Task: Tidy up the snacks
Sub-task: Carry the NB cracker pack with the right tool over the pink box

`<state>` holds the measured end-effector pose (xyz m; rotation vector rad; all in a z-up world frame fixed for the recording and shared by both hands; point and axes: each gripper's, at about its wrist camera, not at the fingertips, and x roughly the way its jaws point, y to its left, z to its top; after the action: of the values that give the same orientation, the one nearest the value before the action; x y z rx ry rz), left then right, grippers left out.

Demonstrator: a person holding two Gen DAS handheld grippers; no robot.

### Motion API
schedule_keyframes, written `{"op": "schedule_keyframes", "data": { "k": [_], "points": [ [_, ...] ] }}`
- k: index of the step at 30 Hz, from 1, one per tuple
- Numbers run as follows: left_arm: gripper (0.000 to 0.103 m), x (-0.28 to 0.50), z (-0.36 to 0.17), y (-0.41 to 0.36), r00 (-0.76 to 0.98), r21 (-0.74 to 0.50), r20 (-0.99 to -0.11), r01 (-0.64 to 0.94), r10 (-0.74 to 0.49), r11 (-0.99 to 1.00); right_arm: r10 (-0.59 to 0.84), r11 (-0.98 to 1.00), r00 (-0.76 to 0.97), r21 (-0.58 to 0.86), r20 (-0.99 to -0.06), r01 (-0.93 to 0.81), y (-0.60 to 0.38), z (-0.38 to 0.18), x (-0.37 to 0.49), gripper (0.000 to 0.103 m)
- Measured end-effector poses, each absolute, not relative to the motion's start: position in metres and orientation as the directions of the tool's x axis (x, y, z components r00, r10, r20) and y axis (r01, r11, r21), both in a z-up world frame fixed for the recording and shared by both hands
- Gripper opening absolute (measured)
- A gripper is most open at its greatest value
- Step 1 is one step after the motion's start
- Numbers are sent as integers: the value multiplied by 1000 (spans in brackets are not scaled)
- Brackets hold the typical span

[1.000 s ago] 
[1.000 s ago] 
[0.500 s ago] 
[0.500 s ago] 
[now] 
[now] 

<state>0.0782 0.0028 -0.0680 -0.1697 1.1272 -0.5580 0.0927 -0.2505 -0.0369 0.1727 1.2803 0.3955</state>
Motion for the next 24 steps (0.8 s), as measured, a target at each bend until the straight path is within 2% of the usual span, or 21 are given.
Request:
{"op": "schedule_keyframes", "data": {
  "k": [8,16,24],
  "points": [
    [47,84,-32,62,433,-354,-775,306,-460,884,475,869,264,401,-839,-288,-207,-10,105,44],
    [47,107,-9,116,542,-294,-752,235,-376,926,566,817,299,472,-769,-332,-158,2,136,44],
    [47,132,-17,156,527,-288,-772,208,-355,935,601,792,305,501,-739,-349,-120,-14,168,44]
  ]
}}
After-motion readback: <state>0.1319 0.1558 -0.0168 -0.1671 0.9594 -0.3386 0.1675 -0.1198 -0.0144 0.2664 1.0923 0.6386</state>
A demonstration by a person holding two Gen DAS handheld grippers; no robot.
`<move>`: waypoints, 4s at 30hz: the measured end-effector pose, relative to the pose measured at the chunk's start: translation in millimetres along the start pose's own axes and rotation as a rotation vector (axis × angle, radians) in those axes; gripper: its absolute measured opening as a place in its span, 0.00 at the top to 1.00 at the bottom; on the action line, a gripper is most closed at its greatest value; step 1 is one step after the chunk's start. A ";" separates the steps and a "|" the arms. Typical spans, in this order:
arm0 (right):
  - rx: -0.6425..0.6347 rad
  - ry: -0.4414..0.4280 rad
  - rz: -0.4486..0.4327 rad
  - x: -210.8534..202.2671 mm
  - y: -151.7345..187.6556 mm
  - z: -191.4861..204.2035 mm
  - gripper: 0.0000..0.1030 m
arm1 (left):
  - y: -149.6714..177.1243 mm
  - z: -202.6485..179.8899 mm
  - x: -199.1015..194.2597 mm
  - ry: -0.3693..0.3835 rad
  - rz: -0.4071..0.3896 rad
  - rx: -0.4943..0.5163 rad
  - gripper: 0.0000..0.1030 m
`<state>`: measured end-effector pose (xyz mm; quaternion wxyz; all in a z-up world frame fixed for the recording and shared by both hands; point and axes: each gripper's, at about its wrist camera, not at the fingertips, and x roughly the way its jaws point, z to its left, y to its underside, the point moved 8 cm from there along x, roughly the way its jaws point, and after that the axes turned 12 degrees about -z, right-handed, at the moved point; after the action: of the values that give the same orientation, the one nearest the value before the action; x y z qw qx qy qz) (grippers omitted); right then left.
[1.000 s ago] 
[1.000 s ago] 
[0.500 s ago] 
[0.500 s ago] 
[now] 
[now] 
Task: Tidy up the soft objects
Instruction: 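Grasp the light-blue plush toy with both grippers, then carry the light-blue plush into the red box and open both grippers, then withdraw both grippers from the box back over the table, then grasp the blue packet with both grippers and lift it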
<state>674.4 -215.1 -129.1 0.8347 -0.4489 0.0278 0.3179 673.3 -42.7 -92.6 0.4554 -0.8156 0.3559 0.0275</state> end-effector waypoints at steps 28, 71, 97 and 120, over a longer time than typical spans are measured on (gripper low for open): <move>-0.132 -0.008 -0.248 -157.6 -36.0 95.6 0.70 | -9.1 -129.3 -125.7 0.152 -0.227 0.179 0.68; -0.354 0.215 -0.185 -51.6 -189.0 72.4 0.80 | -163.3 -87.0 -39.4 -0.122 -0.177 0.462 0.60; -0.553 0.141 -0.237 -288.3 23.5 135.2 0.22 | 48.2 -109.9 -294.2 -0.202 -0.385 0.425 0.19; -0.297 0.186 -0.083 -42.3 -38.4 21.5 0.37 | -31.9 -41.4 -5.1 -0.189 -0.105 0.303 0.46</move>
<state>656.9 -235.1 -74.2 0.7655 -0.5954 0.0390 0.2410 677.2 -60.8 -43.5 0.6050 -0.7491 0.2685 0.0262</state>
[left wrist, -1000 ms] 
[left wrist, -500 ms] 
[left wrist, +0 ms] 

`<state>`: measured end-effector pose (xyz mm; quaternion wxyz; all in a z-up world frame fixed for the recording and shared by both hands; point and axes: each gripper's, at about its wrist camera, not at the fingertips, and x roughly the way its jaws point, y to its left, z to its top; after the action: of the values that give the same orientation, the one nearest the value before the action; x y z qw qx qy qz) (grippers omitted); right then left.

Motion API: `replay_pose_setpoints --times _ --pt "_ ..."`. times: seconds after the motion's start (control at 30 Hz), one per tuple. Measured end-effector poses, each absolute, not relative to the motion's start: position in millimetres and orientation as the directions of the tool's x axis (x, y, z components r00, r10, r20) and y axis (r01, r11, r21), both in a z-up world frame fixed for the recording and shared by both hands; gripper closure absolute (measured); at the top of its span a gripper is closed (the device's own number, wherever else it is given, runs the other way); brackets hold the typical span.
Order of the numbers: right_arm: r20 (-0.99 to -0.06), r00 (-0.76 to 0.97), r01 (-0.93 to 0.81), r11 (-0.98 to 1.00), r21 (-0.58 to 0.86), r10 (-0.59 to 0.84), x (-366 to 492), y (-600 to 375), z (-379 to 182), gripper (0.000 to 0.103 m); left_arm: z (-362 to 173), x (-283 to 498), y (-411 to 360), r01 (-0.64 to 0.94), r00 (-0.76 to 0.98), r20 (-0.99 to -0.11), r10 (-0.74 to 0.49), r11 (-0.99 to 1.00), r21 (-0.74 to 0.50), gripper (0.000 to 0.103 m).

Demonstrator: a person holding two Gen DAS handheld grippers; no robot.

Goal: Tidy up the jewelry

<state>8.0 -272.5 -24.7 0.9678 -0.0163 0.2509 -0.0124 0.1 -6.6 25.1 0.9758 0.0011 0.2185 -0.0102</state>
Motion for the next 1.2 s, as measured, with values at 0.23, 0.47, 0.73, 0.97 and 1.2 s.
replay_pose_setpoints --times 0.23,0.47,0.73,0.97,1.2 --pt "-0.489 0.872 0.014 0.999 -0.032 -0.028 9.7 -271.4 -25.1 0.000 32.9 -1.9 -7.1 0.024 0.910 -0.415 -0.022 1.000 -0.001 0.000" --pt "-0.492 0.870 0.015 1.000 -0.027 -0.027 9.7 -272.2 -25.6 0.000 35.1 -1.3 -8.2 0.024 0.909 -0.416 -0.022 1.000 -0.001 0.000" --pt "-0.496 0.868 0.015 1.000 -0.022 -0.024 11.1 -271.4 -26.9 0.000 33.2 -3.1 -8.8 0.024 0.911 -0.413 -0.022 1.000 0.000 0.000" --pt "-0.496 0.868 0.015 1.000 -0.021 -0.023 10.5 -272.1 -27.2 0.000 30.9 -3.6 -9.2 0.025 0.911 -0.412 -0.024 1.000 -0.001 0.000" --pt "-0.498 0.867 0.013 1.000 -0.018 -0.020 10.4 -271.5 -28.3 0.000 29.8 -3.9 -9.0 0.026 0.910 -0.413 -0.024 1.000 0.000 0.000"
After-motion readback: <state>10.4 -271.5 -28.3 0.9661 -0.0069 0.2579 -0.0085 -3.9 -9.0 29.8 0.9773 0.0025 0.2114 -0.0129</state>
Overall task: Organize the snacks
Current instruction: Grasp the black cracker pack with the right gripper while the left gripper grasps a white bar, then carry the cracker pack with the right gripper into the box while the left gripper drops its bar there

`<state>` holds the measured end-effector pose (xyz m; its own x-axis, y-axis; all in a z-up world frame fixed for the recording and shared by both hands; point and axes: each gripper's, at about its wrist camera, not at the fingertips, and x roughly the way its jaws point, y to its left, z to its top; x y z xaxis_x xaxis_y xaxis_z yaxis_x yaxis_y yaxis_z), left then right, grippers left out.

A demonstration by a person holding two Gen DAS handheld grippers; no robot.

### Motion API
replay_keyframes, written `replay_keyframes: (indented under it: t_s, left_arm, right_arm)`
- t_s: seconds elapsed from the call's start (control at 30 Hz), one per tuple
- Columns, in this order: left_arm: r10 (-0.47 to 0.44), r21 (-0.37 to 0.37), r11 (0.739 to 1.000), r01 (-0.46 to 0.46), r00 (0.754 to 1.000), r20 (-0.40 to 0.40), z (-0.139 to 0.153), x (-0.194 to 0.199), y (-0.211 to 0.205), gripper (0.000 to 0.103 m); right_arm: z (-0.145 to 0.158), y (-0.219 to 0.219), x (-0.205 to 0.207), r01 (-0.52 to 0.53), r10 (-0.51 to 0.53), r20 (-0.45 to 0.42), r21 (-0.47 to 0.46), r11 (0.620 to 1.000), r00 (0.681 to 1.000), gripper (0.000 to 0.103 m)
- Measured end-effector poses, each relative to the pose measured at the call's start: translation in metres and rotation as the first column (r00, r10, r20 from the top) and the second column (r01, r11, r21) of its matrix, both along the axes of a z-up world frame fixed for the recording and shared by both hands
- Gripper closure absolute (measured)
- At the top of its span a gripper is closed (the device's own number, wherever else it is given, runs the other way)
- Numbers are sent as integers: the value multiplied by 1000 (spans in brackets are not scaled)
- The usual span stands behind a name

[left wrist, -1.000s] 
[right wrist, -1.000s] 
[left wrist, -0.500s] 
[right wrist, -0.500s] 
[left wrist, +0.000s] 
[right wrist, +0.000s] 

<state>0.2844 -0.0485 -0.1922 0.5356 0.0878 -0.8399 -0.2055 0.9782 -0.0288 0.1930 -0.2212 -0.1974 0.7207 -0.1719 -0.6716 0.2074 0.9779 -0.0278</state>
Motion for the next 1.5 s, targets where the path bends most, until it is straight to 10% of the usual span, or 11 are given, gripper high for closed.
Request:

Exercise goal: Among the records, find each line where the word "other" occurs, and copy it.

Response to the exercise:
Motion API: `replay_pose_setpoints --times _ --pt "_ ..."`. times: seconds after the motion's start (control at 30 Hz), one per tuple. Measured end-effector poses, each absolute, not relative to the motion's start: position in millimetres and orientation as the directions of the tool's x axis (x, y, z components r00, r10, r20) and y axis (r01, r11, r21), both in a z-up world frame fixed for the recording and shared by both hands; gripper closure absolute (measured); at the top of its span a gripper is closed (the device's own number, wherever else it is given, runs the other way); brackets hold the typical span.
- At the top of its span a gripper is closed (the device's own number, wherever else it is given, runs the other way)

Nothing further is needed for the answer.